Lilian Beatriz Ruiz es una joven de 29 años nacida y criada en la ciudad de Embarcación departamento San Martín.
Pasó toda tu infancia en los trenes de la zona ya que viene de una familia de conductores de locomotoras del ferrocarril. "Mi abuelo Manuel Ruiz fue uno de los primeros maquinistas en la ciudad de Embarcación, mi padre Rubén Dardo Ruiz, fue maquinista, mis tíos todos maquinistas de la línea general Belgrano", repite a quien quiera escucharla.
Hace aproximadamente 5 años comenzó su lucha para concretar su sueño de ser maquinista también ella. Así fue se dirigió a la Fraternidad (sindicato argentino que agrupa a los maquinistas de locomotoras y trenes), delegación Salta con asiento en Embarcación.
La única repuesta que recibió allí fue que "la política de la empresa es no recibir mujeres".
Lilian, lo único que buscaba era pertenecer a las filas de conductores de locomotoras, pero nunca la tuvieron en cuenta "no me dieron la oportunidad de demostrar de lo que soy capaz".
Por ser mujer
"Me crié arriba de una locomotora porque mi padre me llevaba y me enseñaba absolutamente todo.
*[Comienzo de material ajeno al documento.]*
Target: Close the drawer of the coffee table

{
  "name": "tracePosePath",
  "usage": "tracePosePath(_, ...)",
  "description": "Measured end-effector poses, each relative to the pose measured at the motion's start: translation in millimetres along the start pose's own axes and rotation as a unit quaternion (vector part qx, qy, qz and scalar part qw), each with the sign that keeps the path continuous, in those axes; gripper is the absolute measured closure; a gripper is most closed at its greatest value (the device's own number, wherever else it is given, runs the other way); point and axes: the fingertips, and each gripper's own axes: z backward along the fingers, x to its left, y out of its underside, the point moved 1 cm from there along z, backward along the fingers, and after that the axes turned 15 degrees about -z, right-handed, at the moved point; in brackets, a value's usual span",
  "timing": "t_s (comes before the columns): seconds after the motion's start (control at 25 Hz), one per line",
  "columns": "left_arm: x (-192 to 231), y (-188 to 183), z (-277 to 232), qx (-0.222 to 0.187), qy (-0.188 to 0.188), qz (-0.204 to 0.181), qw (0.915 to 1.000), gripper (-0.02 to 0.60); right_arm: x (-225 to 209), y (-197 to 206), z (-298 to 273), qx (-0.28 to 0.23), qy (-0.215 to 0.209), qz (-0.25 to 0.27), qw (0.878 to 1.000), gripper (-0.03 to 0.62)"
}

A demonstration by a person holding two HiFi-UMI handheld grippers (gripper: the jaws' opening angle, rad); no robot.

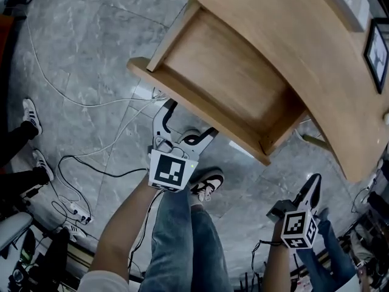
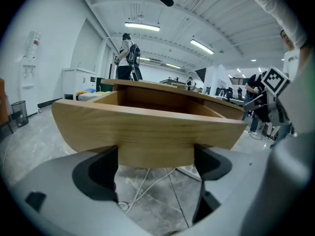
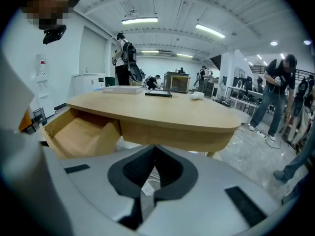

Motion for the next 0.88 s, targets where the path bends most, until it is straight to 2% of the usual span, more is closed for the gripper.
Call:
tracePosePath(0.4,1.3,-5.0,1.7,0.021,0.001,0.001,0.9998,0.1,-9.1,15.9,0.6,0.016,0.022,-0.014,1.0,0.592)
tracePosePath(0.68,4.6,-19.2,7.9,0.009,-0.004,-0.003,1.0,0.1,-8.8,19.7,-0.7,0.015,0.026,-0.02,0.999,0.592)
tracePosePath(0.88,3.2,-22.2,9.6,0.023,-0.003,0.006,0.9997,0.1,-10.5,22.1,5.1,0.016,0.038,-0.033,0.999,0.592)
Me siento humillada, discriminada y vejada por parte de toda esta gente que se encargó de no dejarme cumplir mis sueños".
Su lucha fue tan lejos que no solo llegó al Ministerio de Trabajo sino hasta el Inadi, que sin duda expresó que "por los motivos expuestos, esta asesoría letrada considera que los elementos de prueba aportados por la Sra. Ruiz crean los indicios suficientes a los fines de acreditar que la falta de respuesta por parte del sindicato la Fraternidad y la empresa Belgrano Cargas SA esté motivada en su condición de mujer y, por lo tanto, ha constituido un acto o conducta discriminatoria en los términos del artículo 1ro. de la ley 23.592 y sus normas concordante y complementarias". La sentencia del Inadi lleva la firma de Mariela Bonavota, asesora legal y la abogada Virginia Giménez, coordinadora de dictámenes.
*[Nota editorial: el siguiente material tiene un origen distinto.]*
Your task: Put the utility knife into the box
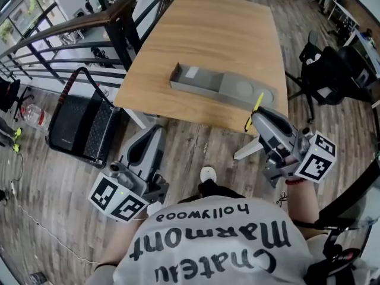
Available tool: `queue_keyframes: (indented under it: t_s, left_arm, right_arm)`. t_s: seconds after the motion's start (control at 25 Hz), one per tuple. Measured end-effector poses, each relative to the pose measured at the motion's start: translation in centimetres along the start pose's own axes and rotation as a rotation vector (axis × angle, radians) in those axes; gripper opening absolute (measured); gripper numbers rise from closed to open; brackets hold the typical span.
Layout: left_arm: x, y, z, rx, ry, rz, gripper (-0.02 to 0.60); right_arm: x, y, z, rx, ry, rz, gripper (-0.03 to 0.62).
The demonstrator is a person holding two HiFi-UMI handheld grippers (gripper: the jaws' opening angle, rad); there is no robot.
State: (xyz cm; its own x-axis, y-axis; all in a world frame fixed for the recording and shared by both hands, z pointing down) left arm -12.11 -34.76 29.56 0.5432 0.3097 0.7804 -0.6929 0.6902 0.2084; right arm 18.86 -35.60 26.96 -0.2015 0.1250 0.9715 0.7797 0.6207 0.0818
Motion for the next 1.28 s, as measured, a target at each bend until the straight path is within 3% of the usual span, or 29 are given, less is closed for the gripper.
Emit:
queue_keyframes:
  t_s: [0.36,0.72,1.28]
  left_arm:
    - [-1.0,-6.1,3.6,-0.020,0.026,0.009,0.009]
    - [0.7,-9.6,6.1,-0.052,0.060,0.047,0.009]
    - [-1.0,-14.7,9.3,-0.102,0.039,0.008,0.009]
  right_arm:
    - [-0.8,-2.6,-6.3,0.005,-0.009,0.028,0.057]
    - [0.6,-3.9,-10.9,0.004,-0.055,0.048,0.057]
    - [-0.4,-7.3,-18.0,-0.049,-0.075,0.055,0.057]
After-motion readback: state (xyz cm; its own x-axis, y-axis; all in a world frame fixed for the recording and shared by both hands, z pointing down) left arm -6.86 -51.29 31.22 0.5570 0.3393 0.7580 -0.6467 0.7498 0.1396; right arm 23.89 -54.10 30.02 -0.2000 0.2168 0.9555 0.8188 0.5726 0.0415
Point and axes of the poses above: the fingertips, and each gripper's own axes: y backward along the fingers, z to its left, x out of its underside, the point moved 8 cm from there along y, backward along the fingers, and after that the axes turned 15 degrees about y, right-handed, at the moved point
Pero Lilian no pudo seguir adelante con su caso en Tribunales, por falta de recursos económicos, por eso decidió hacerlo público y gritar su verdad a los cuatro vientos.

Convenio colectivo
El convenio colectivo de trabajo entre la Fraternidad y los Ferrocarriles dice que tendrán prioridad para ingresar en un 80% los hijos de maquinistas, un 15% los hijos de otros operarios de ferrocarriles y un 5% gente que no tenga parentesco alguno. "Yo cumplo con todos los requisitos, pero me cortaron las alas. Tengo derechos, puesto que vengo de una familia de maquinistas", afirma.
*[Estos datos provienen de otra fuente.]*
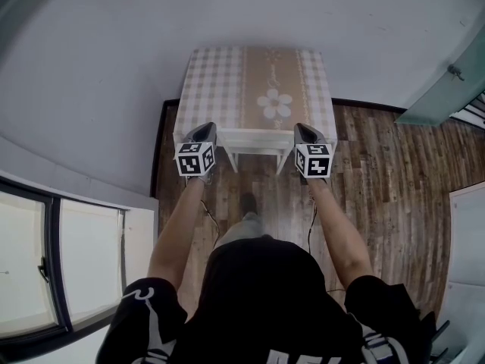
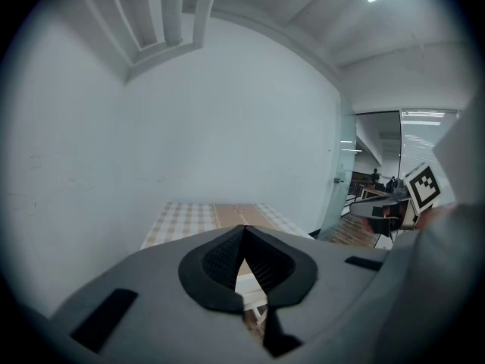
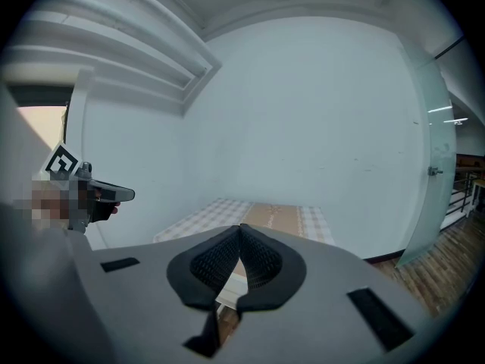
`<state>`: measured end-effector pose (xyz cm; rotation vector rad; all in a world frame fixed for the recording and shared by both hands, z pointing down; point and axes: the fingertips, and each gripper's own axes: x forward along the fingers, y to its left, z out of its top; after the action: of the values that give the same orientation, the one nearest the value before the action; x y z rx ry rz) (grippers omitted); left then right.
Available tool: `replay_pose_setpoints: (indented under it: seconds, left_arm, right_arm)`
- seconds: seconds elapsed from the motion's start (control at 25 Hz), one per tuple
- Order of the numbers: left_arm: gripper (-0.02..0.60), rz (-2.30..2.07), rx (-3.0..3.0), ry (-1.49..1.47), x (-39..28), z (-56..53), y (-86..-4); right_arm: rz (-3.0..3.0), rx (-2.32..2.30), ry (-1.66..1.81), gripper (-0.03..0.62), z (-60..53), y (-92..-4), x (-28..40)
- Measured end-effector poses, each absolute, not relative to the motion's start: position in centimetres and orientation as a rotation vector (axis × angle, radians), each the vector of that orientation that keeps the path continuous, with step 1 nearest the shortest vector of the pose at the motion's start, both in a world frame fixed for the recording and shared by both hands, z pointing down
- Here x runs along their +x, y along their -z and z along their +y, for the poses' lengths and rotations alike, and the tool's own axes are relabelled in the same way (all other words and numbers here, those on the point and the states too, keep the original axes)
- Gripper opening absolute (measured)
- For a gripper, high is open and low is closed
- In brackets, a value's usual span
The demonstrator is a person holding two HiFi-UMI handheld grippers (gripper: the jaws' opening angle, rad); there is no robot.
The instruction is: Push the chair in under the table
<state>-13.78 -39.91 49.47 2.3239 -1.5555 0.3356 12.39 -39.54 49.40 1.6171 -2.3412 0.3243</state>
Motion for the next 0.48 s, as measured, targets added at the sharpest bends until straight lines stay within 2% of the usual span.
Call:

Pero como la vida sigue, Lilian demuestra a diario que está capacitada para "hacer cosas de hombres": está casada hace cinco años con Diego, tienen a Marcia de 4 años y juntos trabajan en un taller de soldadura en su propia casa.
"Mi marido es un gran apoyo y él siempre está alentándome para que cumpla mi deseo", reconoce ante El Tribuno.
Sus padres vivían frente de la estación y tenían un negocio en el que la mayoría de los clientes eran ferroviarios.
"Recuerdo que de niña las historias de mi papá eran todas de trenes, locomotoras a vapor, sobre las estaciones de diferentes pueblos, de lo hermoso que es ese trabajo, y yo crecí con esa ilusión".
Sin duda don Rubén fue el motivo principal por el cual hoy Lilian quiere pertenecer a la fila de conductores de locomotoras.
"Mi papa también me apoya y quiere que yo logre mi sueño", dijo por último.